Prière d’un petit enfant noir
Guy Tirolien
Seigneur, je ne veux plus aller à leur école
Seigneur je suis très fatigué.
Je suis né fatigué
et j’ai beaucoup marché depuis le chant du coq
et le morne est bien haut qui mène à leur école
Seigneur, je ne veux plus aller à leur école,
faites, je vous en prie, que je n’y aille plus.
Je veux suivre mon père dans les ravines fraîches
quand la nuit flotte encore dans le mystère des bois
où glissent les esprits que l’aube vient chasser
Je veux aller pieds nus par les rouges sentiers
que cuisent les flammes de midi,
je veux dormir ma sieste au pied des lourds manguiers,
je veux me réveiller
lorsque là-bas mugit la sirène des blancs
Et que l’usine
Sur l’océan des cannes
comme un bateau ancré
vomit dans la campagne son équipage nègre…
Seigneur, je ne veux plus aller à leur école,
Faites, je vous en prie, que je n’y aille plus.
Ils racontent qu’il faut qu’un petit nègre y aille
pour qu’il devienne pareil
aux messieurs de la ville
aux messieurs comme il faut
Mais moi je ne veux pas
devenir, comme ils disent,
un monsieur de la ville,
un monsieur comme il faut.
Je préfère flâner le long des sucreries
Où sont les sacs repus
que gonfle un sucre brun autant que ma peau brune.
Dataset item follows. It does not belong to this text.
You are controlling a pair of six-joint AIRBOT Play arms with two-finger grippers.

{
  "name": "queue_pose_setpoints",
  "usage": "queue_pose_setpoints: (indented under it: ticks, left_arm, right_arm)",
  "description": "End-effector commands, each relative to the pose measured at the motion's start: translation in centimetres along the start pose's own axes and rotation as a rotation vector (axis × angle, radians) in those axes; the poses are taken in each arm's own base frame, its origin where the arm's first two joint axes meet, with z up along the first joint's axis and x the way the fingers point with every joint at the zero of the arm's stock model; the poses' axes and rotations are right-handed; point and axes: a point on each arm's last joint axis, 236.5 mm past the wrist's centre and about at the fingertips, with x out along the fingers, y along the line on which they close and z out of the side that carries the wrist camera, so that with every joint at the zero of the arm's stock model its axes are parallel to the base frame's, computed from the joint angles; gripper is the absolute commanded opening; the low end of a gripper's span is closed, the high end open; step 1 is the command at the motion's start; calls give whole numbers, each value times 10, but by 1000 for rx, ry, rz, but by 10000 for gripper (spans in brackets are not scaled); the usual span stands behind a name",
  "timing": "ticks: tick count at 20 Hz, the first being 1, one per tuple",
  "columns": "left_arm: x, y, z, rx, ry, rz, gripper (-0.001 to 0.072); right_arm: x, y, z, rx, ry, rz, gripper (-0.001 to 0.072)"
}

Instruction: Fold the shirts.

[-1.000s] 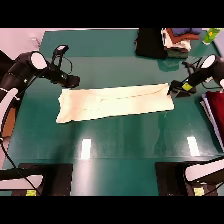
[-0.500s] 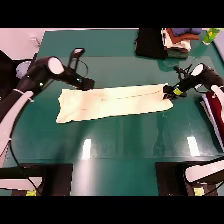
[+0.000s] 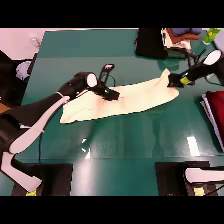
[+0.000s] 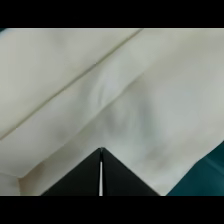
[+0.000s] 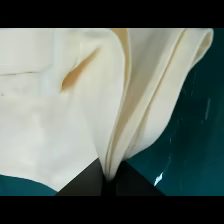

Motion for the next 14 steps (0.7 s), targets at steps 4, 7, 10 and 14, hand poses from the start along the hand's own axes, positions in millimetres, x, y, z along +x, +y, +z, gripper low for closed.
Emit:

Je préfère vers l’heure où la lune amoureuse
parle bas à l’oreille des cocotiers penchés
écouter ce que dit dans la nuit
La voix cassée d’un vieux qui raconte en fumant
les histoires de Zamba et de compère Lapin
et bien d’autres choses encore
qui ne sont pas dans les livres.
Les nègres, vous le savez, n’ont que trop travaillé.
Pourquoi faut-il de plus apprendre dans les livres
qui parlent de choses qui ne sont point d’ici ?
Et puis elle est vraiment trop triste leur école,
triste comme
ces messieurs de la ville,
ces messieurs comme il faut
qui ne savent plus danser le soir au clair de lune
qui ne savent plus marcher sur la chair de leurs pieds
qui ne savent plus conter les contes aux veillées.
Seigneur, je ne veux plus aller à leur école.